115

I recently became aware of Regular expression Denial of Service attacks, and decided to root out so-called 'evil' regex patterns wherever I could find them in my codebase - or at least those that are used on user input. The examples given at the OWASP link above and wikipedia are helpful, but they don't do a great job of explaining the problem in simple terms.

A description of evil regexes, from wikipedia:

  • the regular expression applies repetition ("+", "*") to a complex subexpression;
  • for the repeated subexpression, there exists a match which is also a suffix of another valid match.

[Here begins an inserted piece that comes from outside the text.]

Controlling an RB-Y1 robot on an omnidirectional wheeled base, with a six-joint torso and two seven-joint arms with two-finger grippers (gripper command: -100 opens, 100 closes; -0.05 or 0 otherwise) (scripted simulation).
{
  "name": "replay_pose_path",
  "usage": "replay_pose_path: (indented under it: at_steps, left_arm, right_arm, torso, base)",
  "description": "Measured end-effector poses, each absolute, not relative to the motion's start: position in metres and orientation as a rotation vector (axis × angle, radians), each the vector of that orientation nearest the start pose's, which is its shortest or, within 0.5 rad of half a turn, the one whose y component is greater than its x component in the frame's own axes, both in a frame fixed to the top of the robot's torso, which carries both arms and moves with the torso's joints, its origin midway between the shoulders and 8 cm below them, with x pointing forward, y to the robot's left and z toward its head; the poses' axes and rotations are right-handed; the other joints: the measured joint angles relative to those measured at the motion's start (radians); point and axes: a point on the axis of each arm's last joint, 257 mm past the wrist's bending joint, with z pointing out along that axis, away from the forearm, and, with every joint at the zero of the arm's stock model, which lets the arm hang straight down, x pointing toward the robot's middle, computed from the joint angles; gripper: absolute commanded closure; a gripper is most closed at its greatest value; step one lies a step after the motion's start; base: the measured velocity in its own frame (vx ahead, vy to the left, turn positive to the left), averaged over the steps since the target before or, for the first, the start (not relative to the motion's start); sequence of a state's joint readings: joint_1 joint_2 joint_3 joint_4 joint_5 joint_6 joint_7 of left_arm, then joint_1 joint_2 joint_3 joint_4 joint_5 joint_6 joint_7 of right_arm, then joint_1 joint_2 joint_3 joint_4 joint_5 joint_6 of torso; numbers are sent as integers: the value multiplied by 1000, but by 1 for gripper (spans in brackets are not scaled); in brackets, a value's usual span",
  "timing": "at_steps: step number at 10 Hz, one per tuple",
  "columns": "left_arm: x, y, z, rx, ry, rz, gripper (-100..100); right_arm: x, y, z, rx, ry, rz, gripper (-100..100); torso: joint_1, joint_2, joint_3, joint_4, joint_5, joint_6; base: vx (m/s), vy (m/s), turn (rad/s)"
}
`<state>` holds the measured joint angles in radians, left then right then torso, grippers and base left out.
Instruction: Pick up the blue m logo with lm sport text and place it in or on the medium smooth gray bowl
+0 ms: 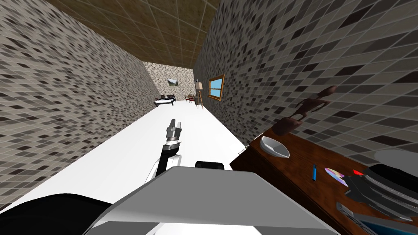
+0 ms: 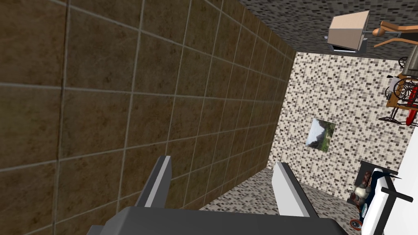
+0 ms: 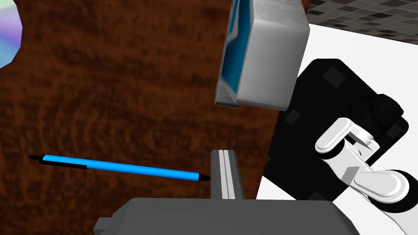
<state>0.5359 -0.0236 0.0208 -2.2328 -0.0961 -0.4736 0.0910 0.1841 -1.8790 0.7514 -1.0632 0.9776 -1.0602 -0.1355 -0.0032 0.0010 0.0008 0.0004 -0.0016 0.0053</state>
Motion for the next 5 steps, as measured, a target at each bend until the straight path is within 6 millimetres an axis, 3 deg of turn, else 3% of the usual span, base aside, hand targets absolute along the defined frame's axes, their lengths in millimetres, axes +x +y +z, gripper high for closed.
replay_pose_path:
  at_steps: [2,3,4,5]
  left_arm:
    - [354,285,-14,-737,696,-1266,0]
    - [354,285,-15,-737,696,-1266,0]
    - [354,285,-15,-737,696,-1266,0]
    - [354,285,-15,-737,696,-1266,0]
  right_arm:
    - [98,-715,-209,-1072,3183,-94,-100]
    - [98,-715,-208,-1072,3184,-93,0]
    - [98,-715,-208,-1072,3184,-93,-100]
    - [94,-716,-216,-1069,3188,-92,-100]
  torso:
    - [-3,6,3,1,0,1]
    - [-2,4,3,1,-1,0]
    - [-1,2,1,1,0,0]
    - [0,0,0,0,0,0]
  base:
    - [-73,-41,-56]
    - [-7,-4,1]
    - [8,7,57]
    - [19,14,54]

With examples, again from wikipedia:

  • (a+)+
  • ([a-zA-Z]+)*
  • (a|aa)+
  • (a|a?)+
  • (.*a){x} for x > 10

Is this a problem that just doesn't have a simpler explanation? I'm looking for something that would make it easier to avoid this problem while writing regexes, or to find them within an existing codebase.

Mike Partridge
  • 5,128
  • 8
  • 35
  • 47
  • 8
    Another link about this topic is this one: http://www.regular-expressions.info/catastrophic.html – Daniel Hilgarth Oct 11 '12 at 14:36
  • 1
    Here's a tool for performing static analysis on regular expressions to discover suspected ReDoS problems: http://www.cs.bham.ac.uk/~hxt/research/rxxr.shtml – tripleee Jan 21 '19 at 13:52
  • The link provided by @tripleee appears to have a broken link to the RXXR tool. Here's a GitHub mirror: https://github.com/ConradIrwin/rxxr2/ – Mike Hill Feb 26 '19 at 18:19
  • 3
    Additionally, for those curious, it looks like the authors of the original RXXR tool superseded it with RXXR2. Their new page is hosted here and does currently have a working link to the RXXR2 source: http://www.cs.bham.ac.uk/~hxt/research/rxxr2/ – Mike Hill Feb 26 '19 at 18:25

8 Answers8

115

Why Are Evil Regexes A Problem?

Because computers do exactly what you tell them to do, even if it's not what you meant or is totally unreasonable. If you ask a regex engine to prove that, for some given input, there either is or is not a match for a given pattern, then the engine will attempt to do that no matter how many different combinations must be tested.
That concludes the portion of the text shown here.